Problem requirements
From the first line to the last, repeat the data below exactly.

Collected data

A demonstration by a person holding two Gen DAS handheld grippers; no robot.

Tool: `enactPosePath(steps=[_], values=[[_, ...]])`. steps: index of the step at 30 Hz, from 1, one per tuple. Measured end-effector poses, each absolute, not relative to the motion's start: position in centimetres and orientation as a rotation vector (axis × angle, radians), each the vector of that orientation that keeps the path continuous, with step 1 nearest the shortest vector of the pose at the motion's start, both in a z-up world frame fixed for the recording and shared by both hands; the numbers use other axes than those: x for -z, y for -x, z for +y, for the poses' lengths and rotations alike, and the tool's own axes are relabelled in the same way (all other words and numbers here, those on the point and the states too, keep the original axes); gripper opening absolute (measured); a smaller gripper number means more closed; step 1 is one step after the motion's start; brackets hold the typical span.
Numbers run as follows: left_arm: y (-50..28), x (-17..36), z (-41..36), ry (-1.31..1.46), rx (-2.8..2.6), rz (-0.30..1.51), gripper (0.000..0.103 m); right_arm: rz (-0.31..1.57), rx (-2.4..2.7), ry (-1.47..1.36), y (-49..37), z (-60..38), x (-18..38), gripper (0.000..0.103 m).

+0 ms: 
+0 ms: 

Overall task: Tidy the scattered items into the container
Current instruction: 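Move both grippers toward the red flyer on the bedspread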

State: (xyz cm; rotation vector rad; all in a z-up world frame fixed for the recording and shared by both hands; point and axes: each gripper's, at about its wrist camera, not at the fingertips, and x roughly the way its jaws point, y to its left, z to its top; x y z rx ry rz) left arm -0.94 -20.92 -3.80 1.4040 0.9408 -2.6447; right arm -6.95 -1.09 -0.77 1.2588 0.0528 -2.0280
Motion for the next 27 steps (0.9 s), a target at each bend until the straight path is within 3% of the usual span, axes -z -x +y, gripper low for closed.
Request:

Task response
A demonstration by a person holding two Gen DAS handheld grippers; no robot.

Tool: `enactPosePath(steps=[_], values=[[_, ...]])`. steps: index of the step at 30 Hz, from 1, one per tuple. Measured end-effector poses, each absolute, not relative to the motion's start: position in centimetres and orientation as a rotation vector (axis × angle, radians), each the vector of that orientation that keeps the path continuous, with step 1 nearest the shortest vector of the pose at the motion's start, both in a z-up world frame fixed for the recording and shared by both hands; the numbers use other axes than those: x for -z, y for -x, z for +y, for the poses' lengths and rotations alike, and the tool's own axes are relabelled in the same way (all other words and numbers here, those on the point and the states too, keep the original axes); gripper opening absolute (measured); a smaller gripper number means more closed; step 1 is one step after the motion's start; brackets hold the typical span.
Numbers run as follows: left_arm: y (-50..28), x (-17..36), z (-41..36), ry (-1.31..1.46), rx (-2.8..2.6), rz (-0.30..1.51), gripper (0.000..0.103 m); right_arm: rz (-0.31..1.57), rx (-2.4..2.7), ry (-1.47..1.36), y (-49..37), z (-60..38), x (-18..38), gripper (0.000..0.103 m).

+0 ms: 
+0 ms: 

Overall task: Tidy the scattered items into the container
Current instruction: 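Move both grippers toward the red flyer on the bedspread
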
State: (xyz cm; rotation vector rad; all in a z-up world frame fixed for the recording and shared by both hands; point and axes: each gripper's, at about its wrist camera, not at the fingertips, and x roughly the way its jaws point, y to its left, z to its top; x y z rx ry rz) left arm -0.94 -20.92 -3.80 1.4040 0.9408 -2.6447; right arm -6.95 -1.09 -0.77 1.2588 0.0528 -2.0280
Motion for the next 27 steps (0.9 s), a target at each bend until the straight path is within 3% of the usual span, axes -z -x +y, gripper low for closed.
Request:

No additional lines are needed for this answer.